The plasma AUC/MIC values associated with the stasis and 1-log-kill endpoints were calculated for each strain in each infection site and are shown in Table 3 for telavancin and Table 4 for vancomycin. Both plasma total and free drug concentrations were considered. The telavancin mean 24-h plasma free drug AUC/MIC values for stasis were 83.0 and 40.4 for the thigh and lung models, respectively (P = 0.22).

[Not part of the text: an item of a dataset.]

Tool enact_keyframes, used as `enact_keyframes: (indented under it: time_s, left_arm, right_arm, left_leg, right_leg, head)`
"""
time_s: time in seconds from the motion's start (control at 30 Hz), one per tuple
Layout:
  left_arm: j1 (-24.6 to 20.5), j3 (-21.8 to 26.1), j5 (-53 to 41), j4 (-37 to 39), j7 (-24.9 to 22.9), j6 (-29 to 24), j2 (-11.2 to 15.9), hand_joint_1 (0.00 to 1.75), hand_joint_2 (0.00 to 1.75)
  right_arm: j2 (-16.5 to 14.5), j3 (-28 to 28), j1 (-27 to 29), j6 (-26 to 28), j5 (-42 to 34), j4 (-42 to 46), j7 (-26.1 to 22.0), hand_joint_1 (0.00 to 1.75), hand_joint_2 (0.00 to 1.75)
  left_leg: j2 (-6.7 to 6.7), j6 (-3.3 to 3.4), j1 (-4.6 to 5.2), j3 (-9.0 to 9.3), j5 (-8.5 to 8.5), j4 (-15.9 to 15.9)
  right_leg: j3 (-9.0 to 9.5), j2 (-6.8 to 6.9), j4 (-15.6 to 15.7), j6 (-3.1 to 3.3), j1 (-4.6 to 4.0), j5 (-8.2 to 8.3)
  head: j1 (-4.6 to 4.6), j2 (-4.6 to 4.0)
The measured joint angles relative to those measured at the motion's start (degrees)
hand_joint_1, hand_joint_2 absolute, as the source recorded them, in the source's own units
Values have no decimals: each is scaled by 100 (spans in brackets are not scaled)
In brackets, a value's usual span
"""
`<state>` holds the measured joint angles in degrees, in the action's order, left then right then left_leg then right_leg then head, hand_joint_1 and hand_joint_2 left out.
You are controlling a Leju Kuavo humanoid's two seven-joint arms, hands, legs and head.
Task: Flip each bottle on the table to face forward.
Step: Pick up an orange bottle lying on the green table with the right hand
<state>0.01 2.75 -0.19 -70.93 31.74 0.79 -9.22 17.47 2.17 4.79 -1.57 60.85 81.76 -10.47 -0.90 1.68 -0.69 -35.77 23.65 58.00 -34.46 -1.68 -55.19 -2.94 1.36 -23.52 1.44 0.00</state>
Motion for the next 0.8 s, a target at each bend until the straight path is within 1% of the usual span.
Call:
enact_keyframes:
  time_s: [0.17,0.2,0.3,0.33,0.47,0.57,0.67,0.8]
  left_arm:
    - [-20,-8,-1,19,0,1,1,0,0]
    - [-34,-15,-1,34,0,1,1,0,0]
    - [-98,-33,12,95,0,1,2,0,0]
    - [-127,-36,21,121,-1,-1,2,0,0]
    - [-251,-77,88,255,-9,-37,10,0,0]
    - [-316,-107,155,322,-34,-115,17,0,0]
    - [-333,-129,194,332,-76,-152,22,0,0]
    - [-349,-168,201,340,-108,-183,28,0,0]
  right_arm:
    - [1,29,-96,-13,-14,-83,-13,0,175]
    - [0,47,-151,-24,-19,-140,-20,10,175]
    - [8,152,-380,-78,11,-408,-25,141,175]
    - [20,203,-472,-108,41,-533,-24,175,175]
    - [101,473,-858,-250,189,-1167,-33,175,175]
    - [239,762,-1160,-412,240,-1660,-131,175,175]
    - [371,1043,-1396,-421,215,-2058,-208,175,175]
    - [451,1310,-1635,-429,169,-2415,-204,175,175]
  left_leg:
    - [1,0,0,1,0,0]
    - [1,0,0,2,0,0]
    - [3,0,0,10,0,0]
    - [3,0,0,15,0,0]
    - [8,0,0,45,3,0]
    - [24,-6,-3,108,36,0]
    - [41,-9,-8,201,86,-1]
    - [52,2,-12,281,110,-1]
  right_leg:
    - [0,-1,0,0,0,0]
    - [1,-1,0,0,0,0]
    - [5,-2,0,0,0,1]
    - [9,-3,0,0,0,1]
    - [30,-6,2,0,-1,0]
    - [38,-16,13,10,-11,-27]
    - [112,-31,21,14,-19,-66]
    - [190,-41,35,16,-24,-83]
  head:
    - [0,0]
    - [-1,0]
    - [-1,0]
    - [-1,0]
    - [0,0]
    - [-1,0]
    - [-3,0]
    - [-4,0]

The telavancin mean 24-h plasma free drug AUC/MIC values associated with 1-log kill were 215 and 76.4 for the thigh and lung models, respectively (P = 0.15). In the case of vancomycin, the mean 24-h plasma free drug AUC/MIC values for stasis were 77.9 and 45.3 for the thigh and lung models, respectively (P = 0.34). The vancomycin mean 24-h plasma free drug AUC/MIC values associated with 1-log kill were 282 and 113 for the thigh and lung models, respectively (P = 0.19). The free plasma AUC/MIC targets were similar when telavancin and vancomycin were compared for each endpoint and infection site (P value range, 0.55 to 0.88).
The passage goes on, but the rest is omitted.